Father Domingo clutched his metal ‘X’ and I thought it must be scalding hot down there so close to the flames. His expression pained, contorted into swallowed cries. His black hair stuck to his scalp in thick clumps. I had to go into the fire. This was a choice made long before I could speak. Long before I dreamed of the darkness and Fire Wolf touched the nape of my neck at midnight.
I am Necahual, The One Who Was Left Behind.
Zöe is my last hope.
6
Zöe
Before I dressed for the Day of the Dead parade, I wrote:
He was a little like Elvis, I guess. Talent and desire so strong he couldn’t cope. He struggled with desire in a way I never knew. I wanted to struggle with it – feel it, embrace it – he had too much desire to contain in one body, one relationship, one job. I didn’t have enough. Maybe that was some of the opposite pull that drew me in. I wanted to devour that desire. Wipe the juices of it from my lips and call it mine.
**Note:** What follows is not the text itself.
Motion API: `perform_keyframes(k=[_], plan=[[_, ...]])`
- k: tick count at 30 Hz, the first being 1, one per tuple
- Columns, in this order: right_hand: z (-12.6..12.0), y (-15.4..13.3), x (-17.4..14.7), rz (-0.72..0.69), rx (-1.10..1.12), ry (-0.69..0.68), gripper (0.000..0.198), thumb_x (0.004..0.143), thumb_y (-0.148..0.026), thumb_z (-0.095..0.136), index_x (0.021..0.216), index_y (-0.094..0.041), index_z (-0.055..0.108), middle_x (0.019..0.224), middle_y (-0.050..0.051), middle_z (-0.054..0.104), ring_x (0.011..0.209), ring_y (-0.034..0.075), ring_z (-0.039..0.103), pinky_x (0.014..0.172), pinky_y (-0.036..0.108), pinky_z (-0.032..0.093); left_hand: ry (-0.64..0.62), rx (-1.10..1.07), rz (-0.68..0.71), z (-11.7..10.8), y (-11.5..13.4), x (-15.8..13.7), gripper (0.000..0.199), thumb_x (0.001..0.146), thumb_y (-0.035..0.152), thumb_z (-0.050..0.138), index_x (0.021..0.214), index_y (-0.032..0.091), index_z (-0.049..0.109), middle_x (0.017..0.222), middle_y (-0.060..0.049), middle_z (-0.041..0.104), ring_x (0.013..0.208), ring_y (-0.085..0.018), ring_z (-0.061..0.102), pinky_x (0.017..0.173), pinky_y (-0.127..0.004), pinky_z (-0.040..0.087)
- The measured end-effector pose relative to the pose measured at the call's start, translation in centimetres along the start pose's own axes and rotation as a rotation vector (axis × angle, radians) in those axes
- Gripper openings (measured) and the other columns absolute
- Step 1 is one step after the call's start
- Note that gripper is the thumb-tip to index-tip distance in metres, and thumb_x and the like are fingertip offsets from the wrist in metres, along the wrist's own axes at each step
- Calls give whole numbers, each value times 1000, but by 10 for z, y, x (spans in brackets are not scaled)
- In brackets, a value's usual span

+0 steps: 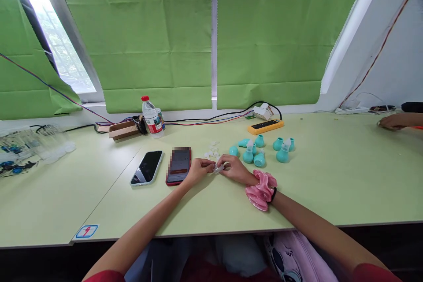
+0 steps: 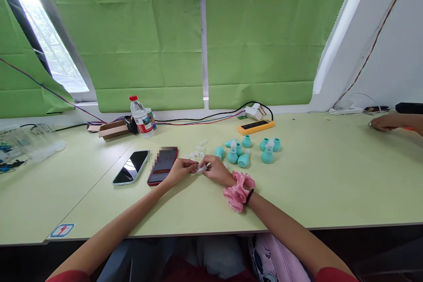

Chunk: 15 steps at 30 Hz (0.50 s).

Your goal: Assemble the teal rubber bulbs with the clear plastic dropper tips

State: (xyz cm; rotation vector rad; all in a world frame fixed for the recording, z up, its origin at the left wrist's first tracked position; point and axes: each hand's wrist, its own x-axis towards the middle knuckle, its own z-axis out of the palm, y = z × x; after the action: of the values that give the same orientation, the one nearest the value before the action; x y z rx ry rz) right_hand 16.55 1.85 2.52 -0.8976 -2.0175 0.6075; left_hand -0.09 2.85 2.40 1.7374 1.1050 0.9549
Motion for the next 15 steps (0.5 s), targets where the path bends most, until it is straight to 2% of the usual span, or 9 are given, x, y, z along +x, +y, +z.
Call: perform_keyframes(k=[3, 9, 12, 15], plan=[[1, 2, 0, 16, -7, 8, 19, 59, -4, 48, 71, -15, 57, 75, 2, 58, 72, 12, 54, 59, 21, 44, -60, -82, -2, -1, -2, 1, 29, 67, 33, 55, 78, 9, 66, 66, -5, 63, 62, -14, 56, 60, -25, 44], [3, 7, 0, 40, 7, 26, 20, 59, -5, 49, 75, -15, 58, 74, 2, 59, 71, 12, 55, 59, 22, 46, -47, -126, -31, -2, 0, 1, 30, 65, 34, 57, 78, 9, 65, 73, -8, 64, 63, -15, 56, 61, -25, 45], [3, 6, 0, 34, 6, 35, 21, 60, -6, 49, 77, -15, 58, 76, 2, 59, 72, 13, 55, 59, 23, 46, -27, -42, 16, -1, 3, -1, 29, 67, 32, 54, 81, 9, 65, 69, -6, 64, 60, -13, 55, 58, -24, 44], [3, 6, 0, 19, -19, 41, 21, 60, -6, 49, 77, -15, 58, 75, 2, 59, 71, 13, 55, 60, 23, 46, 33, 101, 66, 1, 8, -4, 24, 68, 27, 52, 79, 11, 66, 71, -4, 64, 66, -15, 57, 61, -22, 44]])
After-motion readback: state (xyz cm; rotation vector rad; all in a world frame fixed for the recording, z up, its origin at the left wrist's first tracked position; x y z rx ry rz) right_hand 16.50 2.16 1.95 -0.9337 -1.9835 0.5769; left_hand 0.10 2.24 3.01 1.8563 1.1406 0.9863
He put pepper in his scrambled eggs. I always told him not to put any in mine, but he forgot. When I would come out of the shower, the eggs would be in the chipped baby blue bowl that had come to mean morning for me. I knew on the nights I stayed over that there would be eggs, a coldness in his kiss, the itch of pepper, and a period of days or weeks before I saw him again. I knew when I wasn’t with him, someone else was. I told myself this was freedom. Liberation. After all, I could sleep next to someone else too. The difference was, I didn’t.